Remembering the Armenians of 1915
As a subscriber to the Monitor for over 30 years, I have been impressed by your fair and complete coverage of events in the Middle East. I am often pleased to see news about Armenia and Armenian poetry.
The genocide that Armenians commemorate on April 24 is etched in the minds and hearts of every Armenian. For me it involves not ever knowing my grandfathers, all but one uncle, my aunts, and many other relatives and family friends.
On April 24, I read with disbelief your careless comments to the poem "Monument" on The Home Forum page. Your cutting words defame the memory of the 1.5 million Christian Armenians who died at the hands of the Ottoman Turks.
The Monitor has been in the vanguard covering atrocities in Bosnia and the genocide in Rwanda. I challenge your newspaper to do justice to historical accuracy.
I was delighted to read "Monument" but deeply insulted by your Editor's notes: "According to some contemporary historical accounts, about 1.5 million Armenians died" in deportations following "revolutionary acts by Armenians seeking independence."
This ignores documentation in US, British, Dutch, French, and German archives. It ignores the first killings by the Turks in 1890s. It is painful to witness an insult to six million living Armenians and the first nation that accepted Christianity (AD 301). It is not the Armenians, but historians and world governments who termed the massacres the first, most documented, and least recognized genocide of this century.

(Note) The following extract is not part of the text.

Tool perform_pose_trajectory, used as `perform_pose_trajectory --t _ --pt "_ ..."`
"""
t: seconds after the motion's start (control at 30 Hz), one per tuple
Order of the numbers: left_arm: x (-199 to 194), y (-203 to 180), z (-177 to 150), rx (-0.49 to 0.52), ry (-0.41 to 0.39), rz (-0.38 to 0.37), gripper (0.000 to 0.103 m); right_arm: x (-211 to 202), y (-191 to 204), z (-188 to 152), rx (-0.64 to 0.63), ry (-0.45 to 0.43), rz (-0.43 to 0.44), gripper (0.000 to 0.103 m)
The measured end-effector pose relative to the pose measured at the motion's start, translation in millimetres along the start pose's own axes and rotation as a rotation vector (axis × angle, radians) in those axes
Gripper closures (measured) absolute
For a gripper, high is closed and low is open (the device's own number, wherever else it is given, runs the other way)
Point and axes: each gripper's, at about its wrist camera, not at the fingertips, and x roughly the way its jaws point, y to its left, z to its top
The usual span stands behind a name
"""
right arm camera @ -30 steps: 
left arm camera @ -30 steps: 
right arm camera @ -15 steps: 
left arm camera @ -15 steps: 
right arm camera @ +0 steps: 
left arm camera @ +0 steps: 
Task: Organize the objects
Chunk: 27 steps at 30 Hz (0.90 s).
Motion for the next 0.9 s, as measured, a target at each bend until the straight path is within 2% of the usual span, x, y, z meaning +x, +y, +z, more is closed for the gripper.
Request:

As a regular Monitor reader, I was appalled by your editorial comments. You wrote: "A poem for April 24, when Armenians commemorate what they term a genocide of 2 million that began on that day in 1915."

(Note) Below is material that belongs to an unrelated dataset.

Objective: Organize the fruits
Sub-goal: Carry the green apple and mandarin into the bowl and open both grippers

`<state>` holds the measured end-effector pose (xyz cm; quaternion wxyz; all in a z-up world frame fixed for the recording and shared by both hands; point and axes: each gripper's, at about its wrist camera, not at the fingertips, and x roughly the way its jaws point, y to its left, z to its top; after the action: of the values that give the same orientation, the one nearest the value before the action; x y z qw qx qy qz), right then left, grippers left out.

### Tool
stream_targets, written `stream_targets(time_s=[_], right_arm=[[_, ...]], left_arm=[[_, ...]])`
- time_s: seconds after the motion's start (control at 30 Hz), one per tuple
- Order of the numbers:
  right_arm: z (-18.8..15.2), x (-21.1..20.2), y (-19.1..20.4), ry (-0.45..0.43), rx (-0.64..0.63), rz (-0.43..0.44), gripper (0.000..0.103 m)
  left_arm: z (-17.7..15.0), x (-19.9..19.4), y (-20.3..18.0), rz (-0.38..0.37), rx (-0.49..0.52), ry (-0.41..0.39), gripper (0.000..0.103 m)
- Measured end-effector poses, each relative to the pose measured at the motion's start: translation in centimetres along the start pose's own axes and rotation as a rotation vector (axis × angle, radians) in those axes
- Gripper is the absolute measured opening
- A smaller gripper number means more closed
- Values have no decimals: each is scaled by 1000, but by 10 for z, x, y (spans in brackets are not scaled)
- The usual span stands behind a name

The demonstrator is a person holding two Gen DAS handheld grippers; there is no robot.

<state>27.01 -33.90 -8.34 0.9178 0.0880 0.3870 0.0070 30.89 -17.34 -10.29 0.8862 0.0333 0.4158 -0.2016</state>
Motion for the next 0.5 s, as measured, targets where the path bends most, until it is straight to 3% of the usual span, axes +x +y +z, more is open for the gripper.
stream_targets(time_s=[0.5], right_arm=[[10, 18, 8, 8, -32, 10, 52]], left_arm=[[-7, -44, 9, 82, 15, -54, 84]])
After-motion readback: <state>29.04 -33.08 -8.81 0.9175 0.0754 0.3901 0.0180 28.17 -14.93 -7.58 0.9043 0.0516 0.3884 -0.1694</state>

Your evasive language supports and encourages the Turkish government to continue to deny the truth. The most dramatic human rights issue of that time was reported regularly in newspapers across the US.

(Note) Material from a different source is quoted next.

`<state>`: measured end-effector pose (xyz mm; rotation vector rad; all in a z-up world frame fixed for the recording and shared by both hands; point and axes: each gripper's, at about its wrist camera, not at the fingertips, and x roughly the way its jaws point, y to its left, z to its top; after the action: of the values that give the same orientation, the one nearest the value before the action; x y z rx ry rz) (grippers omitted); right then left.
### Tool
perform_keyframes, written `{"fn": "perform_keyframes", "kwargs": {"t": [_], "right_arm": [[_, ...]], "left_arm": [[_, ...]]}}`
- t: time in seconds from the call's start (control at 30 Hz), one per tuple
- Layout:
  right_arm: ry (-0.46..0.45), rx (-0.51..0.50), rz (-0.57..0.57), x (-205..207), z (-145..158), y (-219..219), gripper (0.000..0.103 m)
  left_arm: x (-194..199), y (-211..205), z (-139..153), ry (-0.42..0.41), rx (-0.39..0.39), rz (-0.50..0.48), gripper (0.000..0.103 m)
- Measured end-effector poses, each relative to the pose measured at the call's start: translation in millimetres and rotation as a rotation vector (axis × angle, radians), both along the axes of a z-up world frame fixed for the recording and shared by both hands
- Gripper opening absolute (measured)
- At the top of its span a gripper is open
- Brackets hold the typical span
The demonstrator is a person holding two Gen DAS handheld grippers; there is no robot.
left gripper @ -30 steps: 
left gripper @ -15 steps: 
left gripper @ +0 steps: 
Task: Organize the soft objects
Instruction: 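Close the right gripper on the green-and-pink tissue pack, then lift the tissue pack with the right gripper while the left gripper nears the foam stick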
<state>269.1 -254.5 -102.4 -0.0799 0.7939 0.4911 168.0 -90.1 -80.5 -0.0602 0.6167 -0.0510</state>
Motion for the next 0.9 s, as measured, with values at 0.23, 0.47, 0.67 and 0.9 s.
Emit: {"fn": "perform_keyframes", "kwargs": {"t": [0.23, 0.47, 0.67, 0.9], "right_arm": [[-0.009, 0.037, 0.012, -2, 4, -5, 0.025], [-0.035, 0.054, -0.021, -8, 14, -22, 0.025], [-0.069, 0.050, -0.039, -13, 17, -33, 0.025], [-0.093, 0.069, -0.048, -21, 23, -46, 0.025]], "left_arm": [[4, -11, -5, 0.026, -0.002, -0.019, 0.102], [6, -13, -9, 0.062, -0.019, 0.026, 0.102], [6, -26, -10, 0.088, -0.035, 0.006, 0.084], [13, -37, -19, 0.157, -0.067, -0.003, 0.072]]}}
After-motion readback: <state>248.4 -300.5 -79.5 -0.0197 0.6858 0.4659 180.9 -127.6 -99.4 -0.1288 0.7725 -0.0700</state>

When Raphael Lemkin coined the word in 1944, he cited the 1915 annihilation of Armenians as a seminal example of "genocide." The UN, the European Parliament, and scholars of genocide have reaffirmed the extermination of Armenians as genocide by the definition of the 1948 UN Genocide Convention.
Tania J. Chichmanian
Takoma Park, Md.
Editor's Note: The Monitor drew considerable outrage after publishing a poem on April 24 by Arevshad Avakian. The outrage was not directed at the poem, a gentle and healing commemoration of the darkest period in Armenian history. The outrage was directed at us.
In notes of explanation before and after the poem, we seemed to cast doubt on whether a genocide of Armenians by Ottoman Turks in fact occurred between 1915 and 1922. That was not our intention.
We tried to indicate that, while the poem refers to "two million sorrows," most research puts the number of Armenians killed in that period at about 1.5 million. The Turkish government says that 300,000 died in mass deportations across the desert (a number that has little support among historians) and that there was no official policy or systematic intention to slaughter Armenians.
Even in the Turkish version, the cruelty and disregard for human life reached such a level that the term genocide might be applied. At the higher numbers of deaths more generally accepted, the term is hard to avoid.
Our intention, poorly executed, was not to challenge the poem but to provide context for readers in as noninflammatory a way as possible in the healing spirit of the poem. To us, that spirit does not and has never included denying the grievous events of those years.